Alzheimer's disease (AD) is a neurodegenerative disorder characterized by the deposition of amyloid β-peptide (A-Beta) in the brain. The degree of A-Beta accumulation is dependent on its production but also on its removal. While the production of A-Beta is widely described, much less is known regarding peptide catabolism. Transthyretin (TTR) is a tetrameric protein of about 55 kDa mainly produced in the liver and choroid plexus of the brain. Physiologically, TTR is responsible for the transport of thyroid hormone T4 and retinol, through binding to the retinol binding protein (RBP). TTR has been established, recently, as a cryptic protease able to cleave ApoA-I in vitro. It has been described that TTR is involved in preventing A-Beta fibrilization, both by inhibiting and disrupting A-Beta fibrils, with consequent abrogation of toxicity. We analyzed TTR/A-Beta interaction by SDS-PAGE, followed by western blot using an anti-A-Beta specific antibody. We then characterized the nature of this interaction by mass spectrometry, and reversed phase chromatography followed by N-terminal sequencing. To assess the amyloidogenic potential of A-Beta fragments, we performed thioflavin binding assays and ultrastructural analysis by transmission electron microscopy (TEM). The effect of inhibitors was ascertained by SDS-PAGE, followed by western blot and by TEM. We found that TTR, both recombinant or isolated from human sera, was able to proteolytically process A-Beta, cleaving the peptide after aminoacid residues 1, 2, 3, 10, 13, 14,16, 19 and 27. A-Beta peptides (1-14) and (15-42) showed lower amyloidogenic potential than the full length counterpart.
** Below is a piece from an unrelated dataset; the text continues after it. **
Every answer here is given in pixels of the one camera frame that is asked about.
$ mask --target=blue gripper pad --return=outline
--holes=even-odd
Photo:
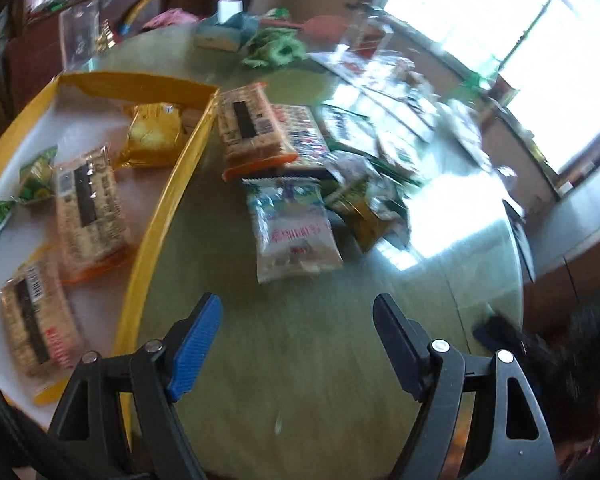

A-Beta cleavage by TTR was inhibited in the presence of an αAPP peptide containing the Kunitz Protease Inhibitor (KPI) domain but not in the presence of the secreted αAPP derived from the APP isoform 695 without the KPI domain. TTR was also able to degrade aggregated forms of A-Beta peptide. Our results confirmed TTR as a protective molecule in AD, and prompted A-Beta proteolysis by TTR as a protective mechanism in this disease. TTR may prove to be a useful therapeutic agent for preventing or retarding the cerebral amyloid plaque formation implicated in AD pathology.